Computational Comparability
Mixed evidence for altered learning and decision-making processes in AN highlights the need for reliable experimental paradigms. Inconsistent findings across studies could be the result of methodological differences, arising from the fact that studies use a range of different tasks, models and methods for parameter estimation. One way to increase the comparability of findings as the field advances could involve the introduction of a shared set of models and reporting criteria, including the assumptions of the fitting method used (for example, whether it guarantees convergence to true values or relies on approximations like variational Bayes). This way, new findings could be compared against a common baseline. A second possible explanation for mixed findings relates to an assumption often held in computational studies, which is that computational parameters have similar interpretations in different contexts. However, values of computational parameters and their interpretation might vary across time (Hauser et al., 2015) and tasks (Eckstein et al., 2022).

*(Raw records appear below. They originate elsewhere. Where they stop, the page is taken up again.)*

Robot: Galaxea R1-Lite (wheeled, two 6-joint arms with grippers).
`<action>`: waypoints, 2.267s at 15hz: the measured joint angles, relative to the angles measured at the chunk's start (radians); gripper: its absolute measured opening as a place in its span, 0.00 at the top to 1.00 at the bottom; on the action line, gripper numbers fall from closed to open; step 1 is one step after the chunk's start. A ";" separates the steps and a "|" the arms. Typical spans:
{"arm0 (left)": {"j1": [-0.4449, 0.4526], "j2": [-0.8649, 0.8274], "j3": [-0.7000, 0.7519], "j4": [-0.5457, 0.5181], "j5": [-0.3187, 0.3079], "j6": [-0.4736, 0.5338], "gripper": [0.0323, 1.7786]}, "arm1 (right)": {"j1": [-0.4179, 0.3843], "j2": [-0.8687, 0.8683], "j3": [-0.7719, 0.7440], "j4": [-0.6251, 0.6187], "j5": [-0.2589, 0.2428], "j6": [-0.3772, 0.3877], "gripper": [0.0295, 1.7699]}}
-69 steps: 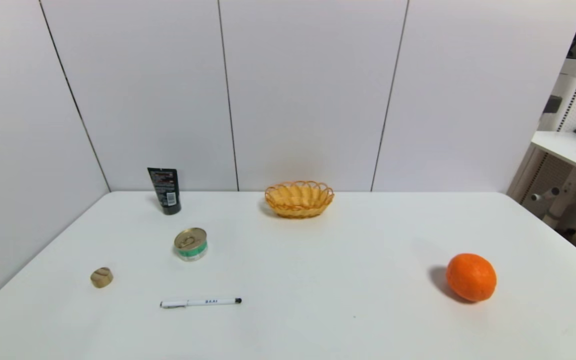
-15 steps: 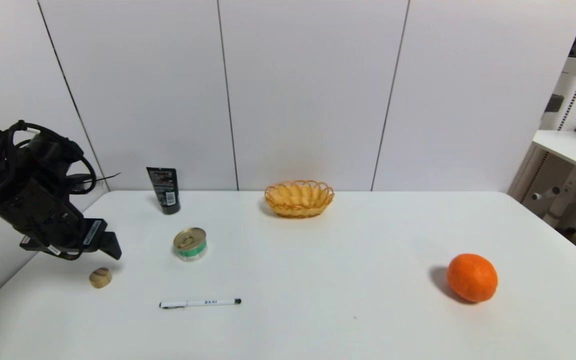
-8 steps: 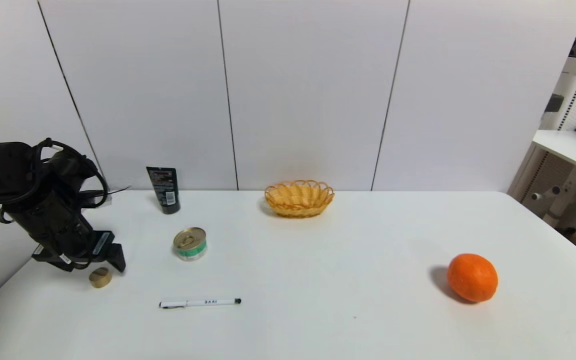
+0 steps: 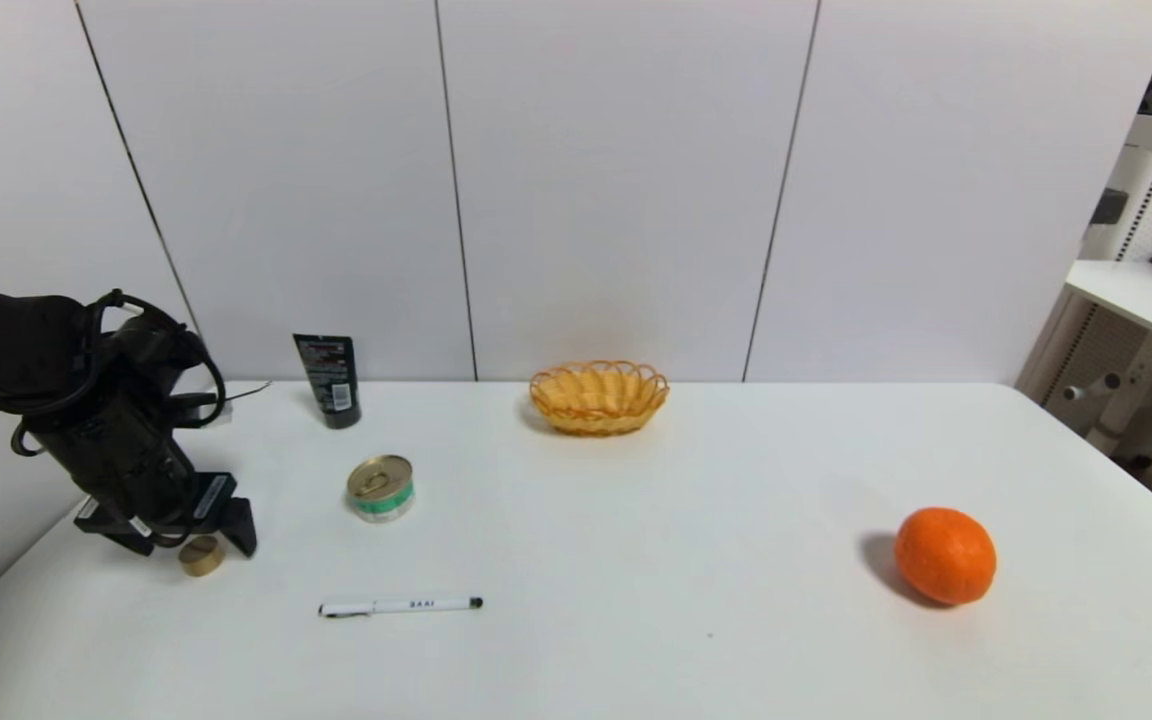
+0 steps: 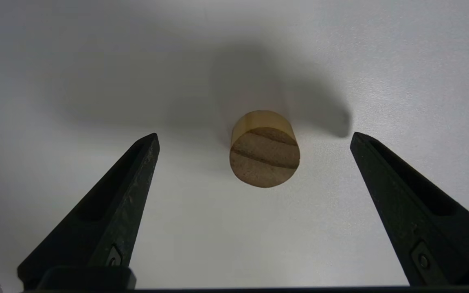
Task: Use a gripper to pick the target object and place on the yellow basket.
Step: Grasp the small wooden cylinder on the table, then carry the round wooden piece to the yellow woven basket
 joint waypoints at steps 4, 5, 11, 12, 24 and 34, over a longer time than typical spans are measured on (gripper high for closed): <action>-0.003 0.004 -0.003 0.031 -0.001 -0.007 0.23 | 0.000 0.000 0.000 0.000 0.000 0.000 0.04; -0.003 0.004 -0.003 0.033 -0.001 -0.007 0.31 | 0.000 0.000 0.000 0.000 0.000 0.000 0.04; -0.001 0.022 -0.019 0.023 -0.001 -0.007 0.73 | 0.000 0.000 0.000 0.000 0.000 0.000 0.04; -0.001 0.024 -0.020 0.023 0.001 -0.007 0.73 | 0.000 0.000 0.000 0.000 0.000 0.000 0.04; -0.032 -0.083 -0.347 -0.091 -0.057 0.261 0.73 | 0.000 0.000 0.000 0.001 0.000 0.000 0.04; -0.479 0.068 -0.425 -0.680 -0.383 0.332 0.73 | 0.000 0.000 0.000 0.001 0.000 0.000 0.04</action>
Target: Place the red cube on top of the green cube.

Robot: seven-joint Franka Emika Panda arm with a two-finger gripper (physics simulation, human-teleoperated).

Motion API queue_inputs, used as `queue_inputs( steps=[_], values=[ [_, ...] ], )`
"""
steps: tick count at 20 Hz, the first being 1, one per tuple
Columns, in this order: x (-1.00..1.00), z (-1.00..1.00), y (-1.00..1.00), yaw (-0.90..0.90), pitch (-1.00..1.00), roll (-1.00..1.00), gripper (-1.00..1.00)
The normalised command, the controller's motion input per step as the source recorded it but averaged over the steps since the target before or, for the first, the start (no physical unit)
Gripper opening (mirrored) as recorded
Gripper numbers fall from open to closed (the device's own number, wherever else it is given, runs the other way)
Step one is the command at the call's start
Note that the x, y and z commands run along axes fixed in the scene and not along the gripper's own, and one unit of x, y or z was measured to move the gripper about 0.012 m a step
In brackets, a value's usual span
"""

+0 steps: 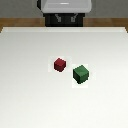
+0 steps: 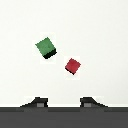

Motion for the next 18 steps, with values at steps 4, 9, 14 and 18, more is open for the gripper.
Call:
queue_inputs(
  steps=[4,9,14,18],
  values=[
    [0.00,0.00,0.00,0.00,0.00,0.00,1.00],
    [0.40,0.00,0.00,0.00,0.00,0.00,1.00],
    [0.20,0.00,0.00,0.00,0.00,0.00,1.00],
    [0.50,0.00,0.00,-0.04,0.00,0.00,1.00]
  ],
)
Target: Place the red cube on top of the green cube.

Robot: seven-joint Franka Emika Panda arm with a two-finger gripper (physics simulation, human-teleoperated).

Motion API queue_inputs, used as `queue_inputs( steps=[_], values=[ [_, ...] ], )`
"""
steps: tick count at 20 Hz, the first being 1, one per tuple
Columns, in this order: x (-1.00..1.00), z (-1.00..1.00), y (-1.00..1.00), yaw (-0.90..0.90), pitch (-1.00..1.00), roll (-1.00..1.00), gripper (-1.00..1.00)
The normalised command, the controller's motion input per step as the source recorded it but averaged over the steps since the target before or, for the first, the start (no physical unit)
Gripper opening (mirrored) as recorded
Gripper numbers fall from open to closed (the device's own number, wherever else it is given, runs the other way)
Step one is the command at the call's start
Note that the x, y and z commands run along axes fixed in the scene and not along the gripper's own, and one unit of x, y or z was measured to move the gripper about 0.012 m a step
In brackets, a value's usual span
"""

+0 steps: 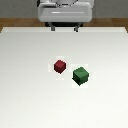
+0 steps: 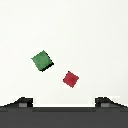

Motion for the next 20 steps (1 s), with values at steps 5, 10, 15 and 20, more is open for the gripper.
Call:
queue_inputs(
  steps=[5,10,15,20],
  values=[
    [0.00,0.00,0.00,-0.12,0.00,0.00,1.00],
    [0.20,0.00,0.00,-0.09,0.00,0.00,1.00],
    [0.00,0.00,-0.20,-0.03,0.00,0.00,1.00],
    [0.00,0.00,0.00,-0.03,0.00,0.00,1.00]
  ],
)
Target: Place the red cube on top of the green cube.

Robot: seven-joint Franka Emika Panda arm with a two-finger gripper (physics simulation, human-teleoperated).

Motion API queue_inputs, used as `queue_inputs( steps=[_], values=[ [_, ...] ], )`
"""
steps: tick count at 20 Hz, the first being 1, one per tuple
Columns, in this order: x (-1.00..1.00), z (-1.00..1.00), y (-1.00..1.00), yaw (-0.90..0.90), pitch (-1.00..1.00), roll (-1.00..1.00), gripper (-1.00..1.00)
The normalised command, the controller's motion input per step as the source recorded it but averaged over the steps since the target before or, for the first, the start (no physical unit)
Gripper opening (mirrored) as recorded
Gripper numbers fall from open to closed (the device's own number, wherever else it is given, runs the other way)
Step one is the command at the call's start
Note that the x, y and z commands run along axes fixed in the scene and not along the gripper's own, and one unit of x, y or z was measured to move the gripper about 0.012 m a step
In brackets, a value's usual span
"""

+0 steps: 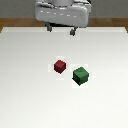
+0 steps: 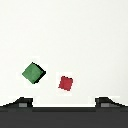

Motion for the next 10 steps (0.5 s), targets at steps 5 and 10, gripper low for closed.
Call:
queue_inputs(
  steps=[5,10],
  values=[
    [0.00,-0.20,0.00,-0.03,0.00,0.00,1.00],
    [0.00,-1.00,0.00,0.00,0.00,0.00,1.00]
  ],
)
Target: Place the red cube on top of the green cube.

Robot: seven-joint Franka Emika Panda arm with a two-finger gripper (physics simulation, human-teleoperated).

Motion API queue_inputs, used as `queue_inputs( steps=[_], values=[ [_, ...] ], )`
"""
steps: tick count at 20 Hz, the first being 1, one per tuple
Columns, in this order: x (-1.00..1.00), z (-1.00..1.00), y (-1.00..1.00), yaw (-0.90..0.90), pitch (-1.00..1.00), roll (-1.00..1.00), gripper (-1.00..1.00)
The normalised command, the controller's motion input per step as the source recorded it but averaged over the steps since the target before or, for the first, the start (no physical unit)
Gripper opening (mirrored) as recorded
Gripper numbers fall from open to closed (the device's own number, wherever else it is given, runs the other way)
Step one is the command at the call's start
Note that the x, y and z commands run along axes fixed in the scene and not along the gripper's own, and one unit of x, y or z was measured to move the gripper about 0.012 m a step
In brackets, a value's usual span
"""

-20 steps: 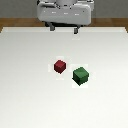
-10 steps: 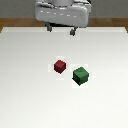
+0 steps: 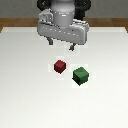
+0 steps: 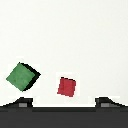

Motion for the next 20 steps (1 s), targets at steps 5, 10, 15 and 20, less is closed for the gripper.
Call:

The accurate interpretation of group differences in parameter values is particularly consequential for studies with clinical populations, such as AN, in which the eventual goal is to inform avenues for treatment. To enable a more nuanced investigation of computational processes driving AN, future work could test how the same sets of individual and group-averaged parameters change across different tasks, to better understand how these parameters should be interpreted in light of various task demands.
Limitations
This review used systematic search and inclusion criteria to identify computational psychiatry studies of AN. The first search step used the terms ‘(‘anorexia’ OR ‘eating disorder’) AND (‘computational psychiatry’ OR ‘computational model’) for PubMed, Embase, Web of Science and Google scholar, and the terms ‘anorexia’ AND (‘computational psychiatry’ OR ‘computational model’) for OSF preprints. These initial search terms were deliberately broad to avoid presupposing or predefining specific models or tasks. While this approach was able to capture key papers from the field, we cannot guarantee it was fully exhaustive, as the terms above could be absent from the title or abstract of otherwise relevant studies. Including more specific search terms at the first step, such as ‘reinforcement learning’ or ‘delay discounting’, could ensure a more exhaustive procedure for future reviews on computational psychiatry studies in AN.
Conclusion
In this systematic review, we have outlined the current landscape of computational psychiatry in the context of AN by describing recent efforts to integrate computational neuroscience with the study of cognition and behaviour in AN. These efforts fall into five major themes: 1) reinforcement learning; 2) value-based decision-making; 3) model-based and model-free control over behaviour; 4) cognitive flexibility; and 5) theory-based accounts. While computational changes in AN have been reported in all five areas, results across studies remain variable. Moreover, very few studies have found associations between computational changes and condition severity or recovery status. Developing robust models, with a focus on how computational changes are related to clinical measures, remains an important objective for the field to bridge computational insights and clinical practice.
Acknowledgements
We acknowledge financial support by the Max Planck Institute for Human Development.
Competing Interests
The authors have no competing interests to declare.